We won the competition hands down but the missed question kept haunting me.
The question I missed was about a man, who died at the age of 24. He was the best athlete the American distance running team had in the late 1960s and ’70s — a distance runner who had his own ideology about running, and winning: “Winning is nothing when you haven’t given your best. It doesn’t feel the same, when you win without giving one’s best.”
His coach tried to change his philosophy, but couldn’t. This man on the run represented the University of Oregon.
He shared a healthy relationship with the coach of the US athletics team and they both agreed to disagree. So they questioned each other’s fundamentals and philosophy of running and winning all the time but remained good friends till the end.
The first sign of protest came when he took on the Amateur Athletics Union (AAU) and demanded an athlete’s right to participate when qualified.
He was tipped as one of the favourites to win 5000 m Olympics at Munich in 1972 but eventually lost out to Lasse Viren of Finland. He finished fourth after leading the race till the last lap. He couldn’t bear the loss and took some time out, until he was able to come to terms with reality. He distanced himself from his love. Finally, he started training again, refused an offer to turn professional, and thereby kicked the chance to earn $200,000. He went to his coach, tried a new pair of shoes that the coach had made for him and went out for a run. He agreed to be an amateur and seek redemption at the 1976 Olympics in Montreal.
He raced pretty well in the trials and had planned to set a world record to win the 5000 m in 12 minutes 36 seconds — that was the time he had chosen, a world record back then. Those were the last words he said to his friend.
He dropped his friend home and while on his way to his girlfriend’s place, with whom he had just got back good terms with after parting following the disappointment at Munich Games, met with an accident while he was foreseeing his race and contemplating about performance in the upcoming 1976 Games.
But fate had other ideas. He died in the car crash — it was May 30, 1975.
I hope many readers are smarter than what I was back in 2005, when I heard about him for the first time, and must already have guessed the name. The athlete was Steve Pre Fontaine, nicknamed ‘Pre’, born on January 25, 1951.
Now that name is on, I am sure there are better websites dedicated to him to give better stories about him. I would just like to share few things:
In 1978, AAU agreed for athletes’ guarantee rights to compete wherever qualified.
The small shoe company that the coach had inadvertently begun went on to became what we know today as ‘Nike’. The coach was none other than Bill Bowerman, co-founder of Nike.
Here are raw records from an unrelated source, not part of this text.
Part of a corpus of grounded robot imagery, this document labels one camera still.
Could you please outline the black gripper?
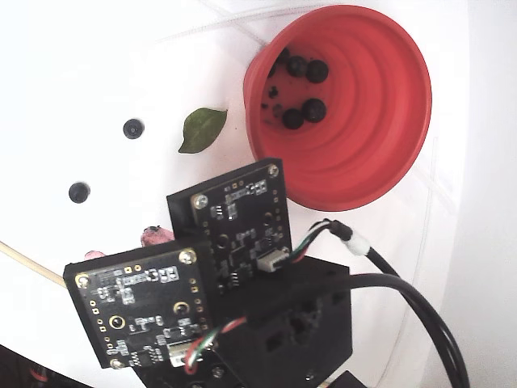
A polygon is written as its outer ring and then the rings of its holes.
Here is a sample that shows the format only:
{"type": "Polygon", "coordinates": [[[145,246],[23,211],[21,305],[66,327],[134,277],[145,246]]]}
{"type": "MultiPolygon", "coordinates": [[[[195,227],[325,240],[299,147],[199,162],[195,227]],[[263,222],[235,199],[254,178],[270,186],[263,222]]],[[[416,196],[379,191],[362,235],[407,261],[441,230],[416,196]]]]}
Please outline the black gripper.
{"type": "Polygon", "coordinates": [[[317,387],[351,356],[352,339],[349,292],[315,288],[348,275],[347,267],[312,257],[261,273],[210,301],[216,326],[252,319],[219,335],[194,374],[168,361],[135,373],[146,387],[317,387]]]}
The final words by Bowerman in the movie sums up ‘Pre’: “All my life, man and boy, I have operated under the assumption that the main idea in running was to win the race. Naturally, when I became a coach I tried to teach people how to do that. I tried to teach Pre how to do that. Tried like hell to teach Pre to do that. And Pre taught me. Taught me I was wrong.
“Pre, you see, was troubled by knowing that a mediocre effort can win a race and a magnificent effort can lose one. Winning a race wouldn’t necessarily demand that he give it everything he had from start to finish. He never ran any other way. I tried to get him to, God knows I tried… but… Pre was stubborn. He insisted on holding himself to a higher standard than victory. ‘A race is a work of art’; that’s what he said; that’s what he believed and he was out to make it one every step of the way.
“Of course he wanted to win. Those who saw him compete and those who competed against him were never in any doubt how much he wanted to win, but how he won mattered to him more. Pre thought I was a hard case. But he finally got it through my head that the real purpose of running isn’t to win a race. It’s to test to the limits of the human heart. That he did… Nobody did it more often. Nobody did it better.”
That’s where the film ends.
I recently saw the movie again, and it brought back memories six years old. I say, just watch it, to paraphrase that shoe manufacturer’s catch line.